> _Saved data entries_:

· · · · · · ·

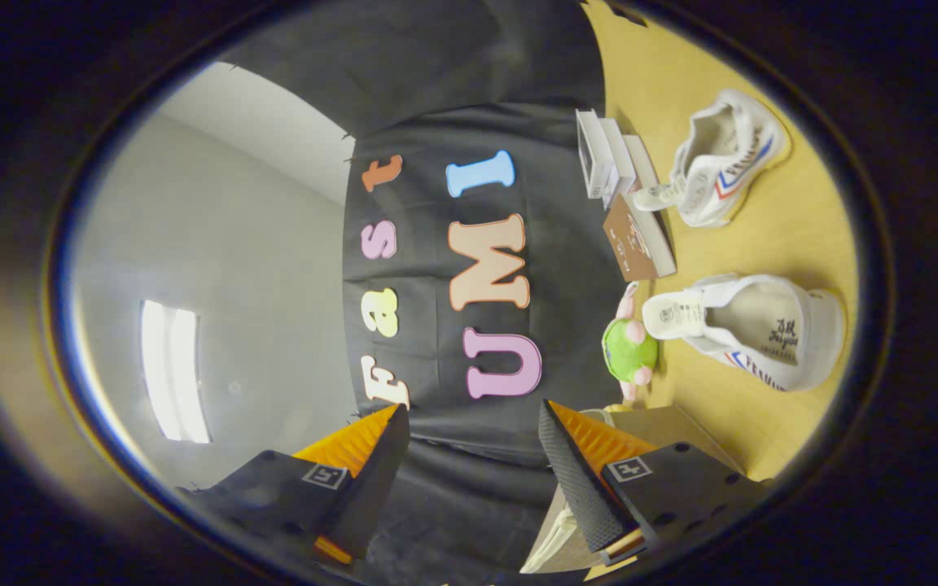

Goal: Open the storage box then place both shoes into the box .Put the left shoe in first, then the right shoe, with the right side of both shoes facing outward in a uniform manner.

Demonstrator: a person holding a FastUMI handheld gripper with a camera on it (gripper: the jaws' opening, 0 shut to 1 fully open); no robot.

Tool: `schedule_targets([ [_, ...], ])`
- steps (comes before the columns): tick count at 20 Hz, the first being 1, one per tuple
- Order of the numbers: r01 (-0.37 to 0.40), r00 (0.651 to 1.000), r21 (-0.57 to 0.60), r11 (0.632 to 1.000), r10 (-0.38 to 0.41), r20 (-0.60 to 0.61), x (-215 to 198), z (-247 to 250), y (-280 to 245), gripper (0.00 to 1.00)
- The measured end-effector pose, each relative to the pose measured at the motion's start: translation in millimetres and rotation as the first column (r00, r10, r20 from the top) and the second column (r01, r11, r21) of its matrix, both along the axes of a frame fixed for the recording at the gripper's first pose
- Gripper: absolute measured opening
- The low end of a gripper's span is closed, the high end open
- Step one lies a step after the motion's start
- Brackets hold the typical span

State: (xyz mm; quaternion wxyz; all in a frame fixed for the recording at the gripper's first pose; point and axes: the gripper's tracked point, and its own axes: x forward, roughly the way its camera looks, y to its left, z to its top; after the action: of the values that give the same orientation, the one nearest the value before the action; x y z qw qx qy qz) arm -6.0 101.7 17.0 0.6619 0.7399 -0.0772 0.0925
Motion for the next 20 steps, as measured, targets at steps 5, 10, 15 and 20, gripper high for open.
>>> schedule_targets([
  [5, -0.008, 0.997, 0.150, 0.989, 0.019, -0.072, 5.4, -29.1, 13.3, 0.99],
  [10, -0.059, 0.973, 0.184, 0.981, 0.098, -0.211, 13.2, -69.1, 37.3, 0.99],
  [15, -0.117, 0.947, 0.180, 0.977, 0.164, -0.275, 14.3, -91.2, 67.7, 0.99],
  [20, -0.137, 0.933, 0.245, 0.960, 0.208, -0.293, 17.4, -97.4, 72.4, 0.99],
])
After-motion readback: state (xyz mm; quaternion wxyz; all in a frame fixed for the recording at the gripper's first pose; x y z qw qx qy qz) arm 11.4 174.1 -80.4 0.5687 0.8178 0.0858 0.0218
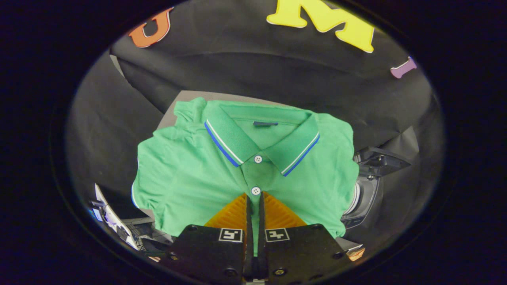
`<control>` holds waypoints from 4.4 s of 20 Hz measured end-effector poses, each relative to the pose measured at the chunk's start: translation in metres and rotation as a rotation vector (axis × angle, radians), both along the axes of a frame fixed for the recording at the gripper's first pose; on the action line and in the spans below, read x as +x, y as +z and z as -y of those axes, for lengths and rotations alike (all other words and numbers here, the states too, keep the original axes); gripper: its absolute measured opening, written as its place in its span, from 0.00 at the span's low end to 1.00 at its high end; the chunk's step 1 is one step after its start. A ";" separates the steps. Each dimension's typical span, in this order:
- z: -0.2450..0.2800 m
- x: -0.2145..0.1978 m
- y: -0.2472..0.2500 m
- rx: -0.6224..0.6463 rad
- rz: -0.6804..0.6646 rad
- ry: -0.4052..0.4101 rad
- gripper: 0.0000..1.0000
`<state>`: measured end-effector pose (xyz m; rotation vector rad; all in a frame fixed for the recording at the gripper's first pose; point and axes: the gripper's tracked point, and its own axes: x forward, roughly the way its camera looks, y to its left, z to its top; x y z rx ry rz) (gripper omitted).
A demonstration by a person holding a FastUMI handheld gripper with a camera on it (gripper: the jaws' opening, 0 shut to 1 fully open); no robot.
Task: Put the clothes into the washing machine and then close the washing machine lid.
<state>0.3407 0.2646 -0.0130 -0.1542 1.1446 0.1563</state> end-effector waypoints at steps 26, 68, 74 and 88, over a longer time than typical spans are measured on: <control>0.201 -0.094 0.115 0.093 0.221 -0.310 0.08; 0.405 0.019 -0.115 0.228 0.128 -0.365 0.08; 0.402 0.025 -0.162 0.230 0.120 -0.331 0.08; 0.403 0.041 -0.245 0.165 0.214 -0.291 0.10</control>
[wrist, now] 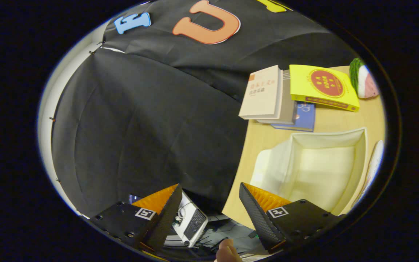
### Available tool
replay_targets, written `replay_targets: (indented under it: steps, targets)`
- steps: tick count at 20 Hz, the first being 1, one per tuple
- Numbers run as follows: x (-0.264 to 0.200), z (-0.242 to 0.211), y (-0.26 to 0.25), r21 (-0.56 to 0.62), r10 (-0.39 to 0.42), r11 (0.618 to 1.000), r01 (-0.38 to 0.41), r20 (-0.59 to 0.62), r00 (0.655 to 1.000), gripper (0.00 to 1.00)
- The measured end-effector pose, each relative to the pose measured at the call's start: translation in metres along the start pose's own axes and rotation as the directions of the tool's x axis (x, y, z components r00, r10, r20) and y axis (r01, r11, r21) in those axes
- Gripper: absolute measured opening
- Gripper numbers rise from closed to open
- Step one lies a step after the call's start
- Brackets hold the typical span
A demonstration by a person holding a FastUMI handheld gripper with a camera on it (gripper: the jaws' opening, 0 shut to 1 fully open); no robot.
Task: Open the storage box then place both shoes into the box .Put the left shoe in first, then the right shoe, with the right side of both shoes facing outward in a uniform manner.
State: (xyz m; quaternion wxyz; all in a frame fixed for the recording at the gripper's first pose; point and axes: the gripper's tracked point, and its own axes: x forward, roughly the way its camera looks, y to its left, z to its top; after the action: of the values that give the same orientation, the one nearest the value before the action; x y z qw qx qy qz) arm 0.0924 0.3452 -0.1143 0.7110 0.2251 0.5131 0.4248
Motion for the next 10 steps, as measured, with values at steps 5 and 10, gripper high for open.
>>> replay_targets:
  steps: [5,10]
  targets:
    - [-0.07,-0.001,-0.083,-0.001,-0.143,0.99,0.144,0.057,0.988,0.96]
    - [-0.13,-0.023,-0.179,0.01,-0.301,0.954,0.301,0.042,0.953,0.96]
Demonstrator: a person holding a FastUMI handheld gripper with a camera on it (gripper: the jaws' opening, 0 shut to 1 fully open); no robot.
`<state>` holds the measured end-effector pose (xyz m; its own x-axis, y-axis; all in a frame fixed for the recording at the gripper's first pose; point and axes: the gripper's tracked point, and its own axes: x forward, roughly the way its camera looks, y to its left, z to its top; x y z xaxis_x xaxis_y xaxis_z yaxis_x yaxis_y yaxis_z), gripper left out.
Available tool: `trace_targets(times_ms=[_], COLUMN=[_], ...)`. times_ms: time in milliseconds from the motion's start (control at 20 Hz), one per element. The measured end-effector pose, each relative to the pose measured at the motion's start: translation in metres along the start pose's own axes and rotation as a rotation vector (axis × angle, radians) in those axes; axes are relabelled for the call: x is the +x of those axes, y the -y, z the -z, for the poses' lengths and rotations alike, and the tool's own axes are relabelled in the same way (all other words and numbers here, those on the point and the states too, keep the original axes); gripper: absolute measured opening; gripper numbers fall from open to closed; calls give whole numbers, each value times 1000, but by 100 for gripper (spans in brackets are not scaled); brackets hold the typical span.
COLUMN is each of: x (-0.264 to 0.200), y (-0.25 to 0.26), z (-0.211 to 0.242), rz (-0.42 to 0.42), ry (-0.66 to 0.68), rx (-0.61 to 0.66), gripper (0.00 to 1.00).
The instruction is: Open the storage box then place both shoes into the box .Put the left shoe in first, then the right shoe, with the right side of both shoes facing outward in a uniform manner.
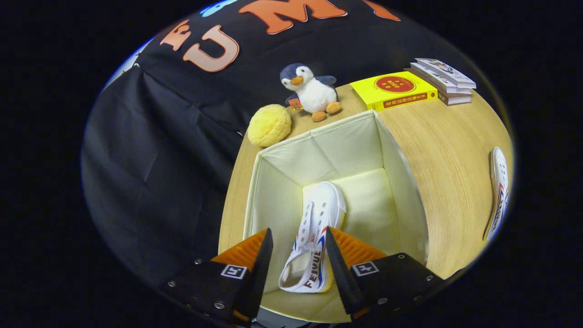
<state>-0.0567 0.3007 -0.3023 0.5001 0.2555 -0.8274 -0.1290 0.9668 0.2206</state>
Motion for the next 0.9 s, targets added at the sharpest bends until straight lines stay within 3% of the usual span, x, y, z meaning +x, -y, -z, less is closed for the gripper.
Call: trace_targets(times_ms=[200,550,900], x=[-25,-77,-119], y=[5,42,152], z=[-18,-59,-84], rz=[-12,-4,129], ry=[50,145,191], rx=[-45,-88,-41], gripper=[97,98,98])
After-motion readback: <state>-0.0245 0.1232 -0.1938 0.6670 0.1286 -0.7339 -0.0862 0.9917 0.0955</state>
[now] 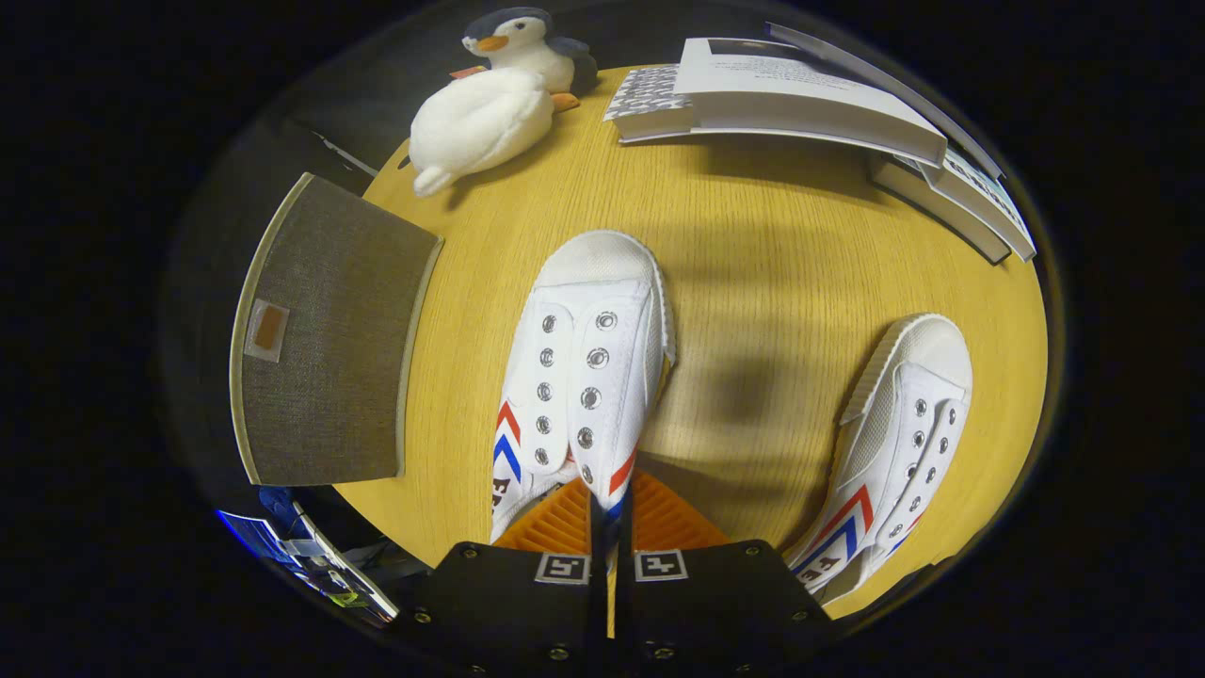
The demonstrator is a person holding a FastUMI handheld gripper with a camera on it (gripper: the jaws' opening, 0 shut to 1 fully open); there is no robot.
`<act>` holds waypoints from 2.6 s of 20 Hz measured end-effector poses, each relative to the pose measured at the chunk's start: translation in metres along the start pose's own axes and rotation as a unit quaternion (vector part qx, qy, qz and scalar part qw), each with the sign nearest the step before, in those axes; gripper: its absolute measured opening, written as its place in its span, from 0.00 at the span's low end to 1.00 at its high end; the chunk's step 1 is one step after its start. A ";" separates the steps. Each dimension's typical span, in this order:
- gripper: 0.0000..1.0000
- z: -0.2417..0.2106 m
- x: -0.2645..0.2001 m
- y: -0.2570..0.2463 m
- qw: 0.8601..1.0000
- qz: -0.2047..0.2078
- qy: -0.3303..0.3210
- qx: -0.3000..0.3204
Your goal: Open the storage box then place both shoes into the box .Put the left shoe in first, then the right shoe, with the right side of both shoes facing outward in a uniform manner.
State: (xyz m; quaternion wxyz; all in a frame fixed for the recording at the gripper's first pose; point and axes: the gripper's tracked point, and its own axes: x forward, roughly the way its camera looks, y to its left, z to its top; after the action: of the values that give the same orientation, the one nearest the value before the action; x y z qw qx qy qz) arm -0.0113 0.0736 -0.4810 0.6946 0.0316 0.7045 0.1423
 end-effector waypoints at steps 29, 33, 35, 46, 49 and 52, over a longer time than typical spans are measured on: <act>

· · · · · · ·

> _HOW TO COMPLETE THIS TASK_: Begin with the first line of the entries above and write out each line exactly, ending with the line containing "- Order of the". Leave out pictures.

> _ANSWER SECTION_:
Goal: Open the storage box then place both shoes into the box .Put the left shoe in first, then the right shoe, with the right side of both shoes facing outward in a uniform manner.

Demonstrator: a person holding a FastUMI handheld gripper with a camera on it (gripper: the jaws' opening, 0 shut to 1 fully open); no robot.

Tool: `schedule_targets([ [_, ...], ])`
- steps (comes before the columns): tick count at 20 Hz, the first being 1, one per tuple
- Order of the numbers: r01 (-0.37 to 0.40), r00 (0.651 to 1.000), r21 (-0.57 to 0.60), r11 (0.632 to 1.000), r10 (-0.38 to 0.41), r20 (-0.60 to 0.61), x (-215 to 198), z (-247 to 250), y (-280 to 245), gripper (0.00 to 1.00)

The full output has been given.